Domino's Pizza: Delivering to plan
About the author:
- Author name:
- By Josephine (Jo) Little
- Job title:
- Senior Analyst
- Date posted:
- 11 November 2020, 9:10 AM
- Sectors Covered:
- Consumer Discretionary (Retail)
- DMP’s trading update revealed a slight slow down (albeit still very strong) SSS growth over the last 10 weeks (+6.6% vs +10% for the first seven weeks), with SSS growth still trading above DMP’s +3-6% target range.
- 74 new store openings YTD was materially up on the same period of last year, although to some degree reflects some slippage from FY20 given COVID-19 disruptions. That said, we see upside to our rollout forecast in FY21.
- DMP is well-placed to continue to grow via store rollout, SSS growth and margin efficiencies. However, with the group trading on 44x FY21F PE (vs parent DPZ on ~31x), we maintain a HOLD rating with an unchanged price target (login to view price target). Accretive acquisitions remain a key area of earnings/valuation upside.

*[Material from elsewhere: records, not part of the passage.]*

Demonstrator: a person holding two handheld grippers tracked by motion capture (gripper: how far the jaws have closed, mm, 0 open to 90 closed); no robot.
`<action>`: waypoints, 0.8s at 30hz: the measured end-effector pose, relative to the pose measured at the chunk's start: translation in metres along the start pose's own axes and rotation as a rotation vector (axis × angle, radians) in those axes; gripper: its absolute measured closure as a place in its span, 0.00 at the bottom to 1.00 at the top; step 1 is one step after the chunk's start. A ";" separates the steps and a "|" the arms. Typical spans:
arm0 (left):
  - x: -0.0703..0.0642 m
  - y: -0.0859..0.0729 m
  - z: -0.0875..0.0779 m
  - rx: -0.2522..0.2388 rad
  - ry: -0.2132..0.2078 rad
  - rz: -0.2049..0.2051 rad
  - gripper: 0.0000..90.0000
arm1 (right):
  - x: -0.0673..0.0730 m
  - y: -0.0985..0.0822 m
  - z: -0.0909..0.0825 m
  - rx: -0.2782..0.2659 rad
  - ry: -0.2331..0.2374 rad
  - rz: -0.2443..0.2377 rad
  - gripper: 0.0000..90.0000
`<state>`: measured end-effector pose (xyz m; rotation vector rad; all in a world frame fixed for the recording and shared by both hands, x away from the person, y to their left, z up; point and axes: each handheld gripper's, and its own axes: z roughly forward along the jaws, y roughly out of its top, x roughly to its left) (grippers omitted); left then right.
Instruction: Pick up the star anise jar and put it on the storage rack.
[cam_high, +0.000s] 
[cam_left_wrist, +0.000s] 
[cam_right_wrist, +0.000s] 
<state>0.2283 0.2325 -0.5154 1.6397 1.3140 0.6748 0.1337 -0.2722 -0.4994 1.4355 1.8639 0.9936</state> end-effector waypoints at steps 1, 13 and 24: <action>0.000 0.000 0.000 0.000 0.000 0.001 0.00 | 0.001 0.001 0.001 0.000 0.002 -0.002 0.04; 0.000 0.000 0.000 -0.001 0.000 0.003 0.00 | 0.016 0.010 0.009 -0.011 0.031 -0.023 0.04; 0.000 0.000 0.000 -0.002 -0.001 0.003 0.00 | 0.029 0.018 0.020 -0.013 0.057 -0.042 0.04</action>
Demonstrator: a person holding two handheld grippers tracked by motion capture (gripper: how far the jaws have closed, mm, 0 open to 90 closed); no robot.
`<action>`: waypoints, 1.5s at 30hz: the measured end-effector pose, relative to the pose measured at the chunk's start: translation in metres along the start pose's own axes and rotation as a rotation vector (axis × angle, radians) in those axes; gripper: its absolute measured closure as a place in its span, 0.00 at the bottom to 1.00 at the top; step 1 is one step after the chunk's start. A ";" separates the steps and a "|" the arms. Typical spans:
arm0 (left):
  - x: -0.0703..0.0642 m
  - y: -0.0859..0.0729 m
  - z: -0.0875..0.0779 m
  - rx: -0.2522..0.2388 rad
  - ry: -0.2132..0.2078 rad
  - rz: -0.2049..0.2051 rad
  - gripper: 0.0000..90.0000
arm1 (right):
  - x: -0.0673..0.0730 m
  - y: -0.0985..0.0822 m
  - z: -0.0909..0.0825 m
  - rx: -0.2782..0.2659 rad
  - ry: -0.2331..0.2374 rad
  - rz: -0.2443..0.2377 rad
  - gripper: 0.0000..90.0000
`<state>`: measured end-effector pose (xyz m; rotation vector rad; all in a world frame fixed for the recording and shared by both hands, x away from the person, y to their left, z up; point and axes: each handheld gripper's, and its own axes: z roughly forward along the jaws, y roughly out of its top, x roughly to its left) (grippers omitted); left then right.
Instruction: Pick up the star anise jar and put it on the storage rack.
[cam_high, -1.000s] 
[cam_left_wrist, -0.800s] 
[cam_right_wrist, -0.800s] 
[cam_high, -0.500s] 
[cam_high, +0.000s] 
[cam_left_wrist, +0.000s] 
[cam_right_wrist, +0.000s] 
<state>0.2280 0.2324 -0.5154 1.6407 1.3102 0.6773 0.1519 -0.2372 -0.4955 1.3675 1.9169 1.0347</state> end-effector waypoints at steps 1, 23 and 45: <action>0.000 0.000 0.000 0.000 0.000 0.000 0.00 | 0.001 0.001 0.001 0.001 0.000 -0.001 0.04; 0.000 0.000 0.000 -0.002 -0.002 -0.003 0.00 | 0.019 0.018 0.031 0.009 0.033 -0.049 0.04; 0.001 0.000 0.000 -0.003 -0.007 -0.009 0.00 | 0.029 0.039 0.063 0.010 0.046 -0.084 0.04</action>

AGM trading update – SSS growth still tracking well
DMP provided its usual AGM trading update (17 weeks), comprising: Group network sales +14.9%; Group same store sales +8.4%; and online sales +20%. Given SSS growth for the first 7 weeks was +11%, this implies the last 10 weeks have traded at +6.6% - a deceleration to more normalised levels, but still above the top-end of DMP’s +3-6% target range.
As expected, no regional SSS commentary was provided although management did call out Germany and Japan as regions of strength. No margin commentary was provided and therefore we don’t expect any major franchisee support has been provided.
New stores +74 year to date; long-term target reiterated
74 store stores have been opened YTD (vs 42 the pcp), comprising: Japan +38; Europe +30 (France +12; Germany +9; Netherlands +4; and Belgium +5); and ANZ +6. At its FY20 result, DMP flagged that it expected some FY20 store openings to slip into 1H21 given COVID-19 disruptions and we expect that this has bolstered YTD openings to some degree.
DMP continues to expect to open a record number of new stores in FY21, while the group also reiterated its long-term store target to 5,500 stores by FY28-33 (vs 2,740 currently). We see risk to the upper end of DMP’s store rollout growth target in FY21.
Medium-term targets maintained; we forecast ~15% EBIT growth
DMP reiterated its 3-year SSS and rollout targets, comprising group SSS +3-6%; footprint growth of +7-9% pa; and annual net capex target of A$60-100m. We forecast EBIT growth of 14.5%/13.3% in FY21/FY22.
Key assumptions to our FY21 forecasts include: SSS growth of c6.5% (ANZ +6%; Europe +6%; Japan +7%); 7% footprint growth (primarily Japan/Europe); and a rebound in EBITDA/NWS margins following the impact of COVID-19 on its Europe/ANZ operations.
Our forecasts remain unchanged following DMP’s update.
DMP continues to benefit from conducive trading conditions resulting from COVID-19. As the dramatic shift to delivery plays to DMP’s greatest strength, this drives a greater belief in the store rollout and therefore the Group’s long-term prospects. DMP remains very well placed during COVID-19 and in its wake, however the stock has materially re-rated in recent months and is now trading on 44x FY21F PE (vs parent DPZ on 31x NTM PE).
We maintain a HOLD rating. Key risks: COVID-19, increased competitor activity, inability to secure store locations, increasing commodity costs, and franchisee support requirement.